1957. Donovan is an insurance lawyer who finds himself defending an accused traitor, a Soviet spy who intercepts secret messages under park benches and operates radio equipment out of a hotel room in NYC. Donovan is reluctant but soon is immersed in the case, always looking to the Constitution while the F.B.I., C.I.A. and seemingly everyone else just wants to send the spy to the gas chamber. Donovan himself played prosecutor at the Nuremburg trials, but cites that his client is entitled to civil liberties, something many in the name of nationalism are too willing to forgo.
Donovan repeatedly notes that Abel was acting as a patriot for his country, and that Americans do the same in the name of theirs as they go about the business of espionage overseas. The lawyer's crusades are unpopular with the public, even his own family. Abel is expectedly convicted, but Donovan successfully lobbies the judge to hand down a jail sentence rather than the death penalty. His reasoning - what if one of our own finds himself in the same predicament in Russia? An insurance policy, if you will.

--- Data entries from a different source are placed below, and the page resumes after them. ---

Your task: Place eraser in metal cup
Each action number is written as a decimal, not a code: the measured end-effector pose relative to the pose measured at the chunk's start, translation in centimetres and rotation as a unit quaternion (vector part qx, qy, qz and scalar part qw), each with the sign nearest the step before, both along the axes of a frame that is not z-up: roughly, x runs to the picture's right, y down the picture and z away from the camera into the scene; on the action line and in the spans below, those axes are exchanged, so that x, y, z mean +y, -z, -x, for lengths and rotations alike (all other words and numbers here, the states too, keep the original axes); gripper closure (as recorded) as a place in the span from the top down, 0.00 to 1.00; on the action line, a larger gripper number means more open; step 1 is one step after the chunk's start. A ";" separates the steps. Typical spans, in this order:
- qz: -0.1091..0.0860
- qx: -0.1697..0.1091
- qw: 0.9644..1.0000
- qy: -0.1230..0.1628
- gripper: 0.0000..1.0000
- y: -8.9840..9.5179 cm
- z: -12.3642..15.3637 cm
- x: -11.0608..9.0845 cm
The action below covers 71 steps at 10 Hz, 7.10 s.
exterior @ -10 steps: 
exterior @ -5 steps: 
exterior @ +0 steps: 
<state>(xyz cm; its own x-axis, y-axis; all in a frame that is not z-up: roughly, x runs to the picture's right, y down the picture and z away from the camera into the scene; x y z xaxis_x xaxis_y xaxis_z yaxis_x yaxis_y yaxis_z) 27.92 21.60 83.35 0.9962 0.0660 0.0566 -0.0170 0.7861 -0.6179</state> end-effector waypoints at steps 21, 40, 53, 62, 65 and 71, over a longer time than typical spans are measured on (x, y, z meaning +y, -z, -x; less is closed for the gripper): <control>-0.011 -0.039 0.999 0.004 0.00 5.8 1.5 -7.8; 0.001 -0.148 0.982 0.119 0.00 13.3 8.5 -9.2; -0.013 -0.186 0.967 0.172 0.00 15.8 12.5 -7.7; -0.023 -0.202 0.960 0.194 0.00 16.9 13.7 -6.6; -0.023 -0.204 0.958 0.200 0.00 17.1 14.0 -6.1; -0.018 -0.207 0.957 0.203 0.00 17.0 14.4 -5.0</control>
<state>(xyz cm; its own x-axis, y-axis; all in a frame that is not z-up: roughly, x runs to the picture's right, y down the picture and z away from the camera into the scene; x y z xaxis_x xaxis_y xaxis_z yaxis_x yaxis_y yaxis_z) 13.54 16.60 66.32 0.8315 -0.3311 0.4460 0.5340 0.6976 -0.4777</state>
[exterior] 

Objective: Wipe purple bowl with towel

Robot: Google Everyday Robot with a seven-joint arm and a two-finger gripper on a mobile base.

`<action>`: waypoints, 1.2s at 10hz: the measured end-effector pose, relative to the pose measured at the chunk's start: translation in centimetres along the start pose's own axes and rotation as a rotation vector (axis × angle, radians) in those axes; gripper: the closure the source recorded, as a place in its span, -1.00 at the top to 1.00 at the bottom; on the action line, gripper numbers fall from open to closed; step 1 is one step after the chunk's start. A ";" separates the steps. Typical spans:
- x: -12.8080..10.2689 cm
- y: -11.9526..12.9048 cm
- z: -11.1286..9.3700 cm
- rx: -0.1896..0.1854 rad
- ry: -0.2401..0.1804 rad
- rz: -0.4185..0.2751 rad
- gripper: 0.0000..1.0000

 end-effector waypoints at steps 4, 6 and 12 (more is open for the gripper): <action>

Sure enough, Francis Powers (Austin Stowell) is facing charges in a Soviet court after his U-2 is shot down some time later. A swap of sorts is considered by the U.S.S.R for Abel. Donovan travels to East Berlin for a series of frustrating meetings with Embassy officials and even KGB to broker the deal, which the lawyer further insists includes the release of American student Frederic Pryor (Will Rogers). The attorney will find himself subjected to "spy stuff", somewhat dangerous.
Quite encouragingly, the screenplay credits the participation of Joel and Ethan Coen along with Matt Charman. The Coens apparently added quite a bit to the negotiation scenes, and some of their quirky humor is visible during moments with East German Attorney General Harald Ott (Burghart Klaubner). But the screenplay suffers a fair amount of predictability, even if most or all of the events are true (with altered timelines). When Donovan loses his overcoat to street toughs, you just know someone is going to tell him how crazy he is to be without one in Germany's punishing winter. I also found the train scenes in NYC to be too "Hollywood" as when the disapproving eyes of passengers stare at Donovan over newspapers. And then at the end, as Donovan is vindicated, those eyes soften. Bah. BRIDGE OF SPIES didn't need such "movie moments". It's the sort of thing of which Ron Howard is often guilty. Some of Thomas Newman's scoring cues are also a bit too obvious.
But BRIDGE OF SPIES is an engrossing, entertaining bit of history that does in fact make you happy to know that men like Donovan do exist. Who are tirelessly advocating for the forgotten and dispossessed even when they perhaps just want to fall into their own beds.